TASK ITEM:
In how many lines of the listing below does "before" appear? Reply with the number only.

GIVEN INFORMATION:

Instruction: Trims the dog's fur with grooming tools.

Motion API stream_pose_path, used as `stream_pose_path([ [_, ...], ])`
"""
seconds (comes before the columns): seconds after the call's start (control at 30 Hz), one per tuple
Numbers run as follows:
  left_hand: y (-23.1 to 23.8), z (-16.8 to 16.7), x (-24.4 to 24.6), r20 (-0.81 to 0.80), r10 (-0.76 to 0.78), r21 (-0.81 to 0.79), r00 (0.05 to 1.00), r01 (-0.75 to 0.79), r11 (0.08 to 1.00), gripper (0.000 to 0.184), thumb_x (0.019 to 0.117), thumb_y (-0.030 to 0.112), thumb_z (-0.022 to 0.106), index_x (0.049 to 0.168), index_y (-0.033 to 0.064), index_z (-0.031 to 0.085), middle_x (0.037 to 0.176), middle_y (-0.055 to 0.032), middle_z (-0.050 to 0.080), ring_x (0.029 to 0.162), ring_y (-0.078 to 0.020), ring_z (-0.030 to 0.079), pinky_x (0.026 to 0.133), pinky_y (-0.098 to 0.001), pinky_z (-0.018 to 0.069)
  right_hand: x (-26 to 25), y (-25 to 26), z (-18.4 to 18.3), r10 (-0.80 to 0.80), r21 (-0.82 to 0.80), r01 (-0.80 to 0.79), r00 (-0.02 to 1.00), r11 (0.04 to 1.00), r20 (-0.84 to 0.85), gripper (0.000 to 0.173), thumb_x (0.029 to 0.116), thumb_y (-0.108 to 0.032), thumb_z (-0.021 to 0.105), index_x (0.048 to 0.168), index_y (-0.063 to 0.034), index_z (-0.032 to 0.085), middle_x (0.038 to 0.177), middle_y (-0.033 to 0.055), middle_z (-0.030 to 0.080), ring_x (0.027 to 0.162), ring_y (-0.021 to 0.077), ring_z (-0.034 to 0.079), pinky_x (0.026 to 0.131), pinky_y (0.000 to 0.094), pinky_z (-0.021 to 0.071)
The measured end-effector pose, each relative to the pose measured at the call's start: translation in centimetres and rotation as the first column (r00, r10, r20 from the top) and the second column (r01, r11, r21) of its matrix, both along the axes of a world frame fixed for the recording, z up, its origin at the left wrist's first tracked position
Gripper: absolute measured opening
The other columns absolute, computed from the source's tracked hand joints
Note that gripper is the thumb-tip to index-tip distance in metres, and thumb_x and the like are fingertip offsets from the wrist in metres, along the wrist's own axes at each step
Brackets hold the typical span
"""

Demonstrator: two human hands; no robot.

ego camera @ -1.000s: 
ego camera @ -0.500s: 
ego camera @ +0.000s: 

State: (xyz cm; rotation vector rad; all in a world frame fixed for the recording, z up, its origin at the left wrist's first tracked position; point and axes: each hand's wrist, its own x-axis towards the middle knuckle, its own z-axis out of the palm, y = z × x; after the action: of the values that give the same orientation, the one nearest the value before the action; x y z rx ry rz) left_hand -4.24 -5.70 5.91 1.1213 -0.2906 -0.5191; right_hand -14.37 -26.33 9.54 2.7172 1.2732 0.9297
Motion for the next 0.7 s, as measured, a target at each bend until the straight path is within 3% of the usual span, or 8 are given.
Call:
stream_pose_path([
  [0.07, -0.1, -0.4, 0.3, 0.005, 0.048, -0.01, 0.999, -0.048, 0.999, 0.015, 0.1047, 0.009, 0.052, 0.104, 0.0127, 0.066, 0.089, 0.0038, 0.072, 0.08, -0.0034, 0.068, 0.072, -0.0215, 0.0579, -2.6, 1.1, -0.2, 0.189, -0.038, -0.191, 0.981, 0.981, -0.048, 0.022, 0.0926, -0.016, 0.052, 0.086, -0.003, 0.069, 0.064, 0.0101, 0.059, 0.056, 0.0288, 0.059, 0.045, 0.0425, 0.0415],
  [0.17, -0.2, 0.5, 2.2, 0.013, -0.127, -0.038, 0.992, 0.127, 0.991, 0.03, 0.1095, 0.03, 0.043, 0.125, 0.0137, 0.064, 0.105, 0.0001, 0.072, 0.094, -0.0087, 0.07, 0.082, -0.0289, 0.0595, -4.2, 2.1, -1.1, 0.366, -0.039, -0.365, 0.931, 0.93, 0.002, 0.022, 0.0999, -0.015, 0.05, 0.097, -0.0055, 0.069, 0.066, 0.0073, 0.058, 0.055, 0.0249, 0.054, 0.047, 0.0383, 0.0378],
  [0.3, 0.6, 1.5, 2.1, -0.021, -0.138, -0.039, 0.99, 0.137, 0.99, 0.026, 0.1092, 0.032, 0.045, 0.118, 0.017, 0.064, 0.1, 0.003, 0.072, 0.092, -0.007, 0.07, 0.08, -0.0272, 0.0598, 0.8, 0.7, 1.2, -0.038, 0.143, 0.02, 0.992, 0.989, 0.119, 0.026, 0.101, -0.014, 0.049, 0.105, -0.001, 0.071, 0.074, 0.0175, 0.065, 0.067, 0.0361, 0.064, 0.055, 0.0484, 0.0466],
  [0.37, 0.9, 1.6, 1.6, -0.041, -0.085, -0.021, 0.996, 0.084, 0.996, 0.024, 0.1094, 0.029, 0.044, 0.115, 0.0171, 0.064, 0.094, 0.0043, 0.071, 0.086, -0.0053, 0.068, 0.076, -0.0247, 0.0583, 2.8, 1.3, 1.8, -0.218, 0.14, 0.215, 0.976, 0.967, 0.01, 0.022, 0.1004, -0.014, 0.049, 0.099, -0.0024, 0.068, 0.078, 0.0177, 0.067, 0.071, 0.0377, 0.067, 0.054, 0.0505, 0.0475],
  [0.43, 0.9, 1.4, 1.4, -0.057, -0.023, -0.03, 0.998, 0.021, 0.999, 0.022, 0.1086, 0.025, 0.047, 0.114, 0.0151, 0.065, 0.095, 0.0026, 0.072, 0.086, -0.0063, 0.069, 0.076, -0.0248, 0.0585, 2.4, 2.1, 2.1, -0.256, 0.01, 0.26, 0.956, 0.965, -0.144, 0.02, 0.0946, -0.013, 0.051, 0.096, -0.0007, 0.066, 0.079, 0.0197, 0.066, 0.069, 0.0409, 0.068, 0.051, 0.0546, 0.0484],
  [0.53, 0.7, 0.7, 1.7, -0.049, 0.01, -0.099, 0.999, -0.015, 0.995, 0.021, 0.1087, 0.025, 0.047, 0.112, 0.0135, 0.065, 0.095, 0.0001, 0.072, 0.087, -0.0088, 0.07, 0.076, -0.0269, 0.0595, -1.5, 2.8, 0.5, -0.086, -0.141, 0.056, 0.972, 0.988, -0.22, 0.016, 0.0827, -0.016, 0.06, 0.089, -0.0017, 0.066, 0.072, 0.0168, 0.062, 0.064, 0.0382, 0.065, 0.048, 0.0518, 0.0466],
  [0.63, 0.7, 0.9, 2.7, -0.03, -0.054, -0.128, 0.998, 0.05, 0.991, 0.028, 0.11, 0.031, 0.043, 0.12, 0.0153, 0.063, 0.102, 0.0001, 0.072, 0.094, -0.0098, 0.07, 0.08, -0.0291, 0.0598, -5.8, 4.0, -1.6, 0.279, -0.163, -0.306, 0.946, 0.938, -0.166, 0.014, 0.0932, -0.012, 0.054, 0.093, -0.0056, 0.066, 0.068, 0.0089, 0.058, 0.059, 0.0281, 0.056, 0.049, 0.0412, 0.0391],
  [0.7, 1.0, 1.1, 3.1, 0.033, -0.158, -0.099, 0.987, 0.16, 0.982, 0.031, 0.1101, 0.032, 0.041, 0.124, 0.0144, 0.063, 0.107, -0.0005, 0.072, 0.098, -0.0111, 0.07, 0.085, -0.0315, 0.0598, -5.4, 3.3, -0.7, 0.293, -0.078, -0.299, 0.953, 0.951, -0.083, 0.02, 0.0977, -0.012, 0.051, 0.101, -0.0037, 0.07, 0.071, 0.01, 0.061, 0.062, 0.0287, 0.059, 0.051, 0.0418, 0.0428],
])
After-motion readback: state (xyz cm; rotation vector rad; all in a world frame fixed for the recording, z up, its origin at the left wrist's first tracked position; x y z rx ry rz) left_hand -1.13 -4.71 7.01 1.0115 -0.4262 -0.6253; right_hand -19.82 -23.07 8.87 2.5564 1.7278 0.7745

RESULT OF THE EXERCISE:
2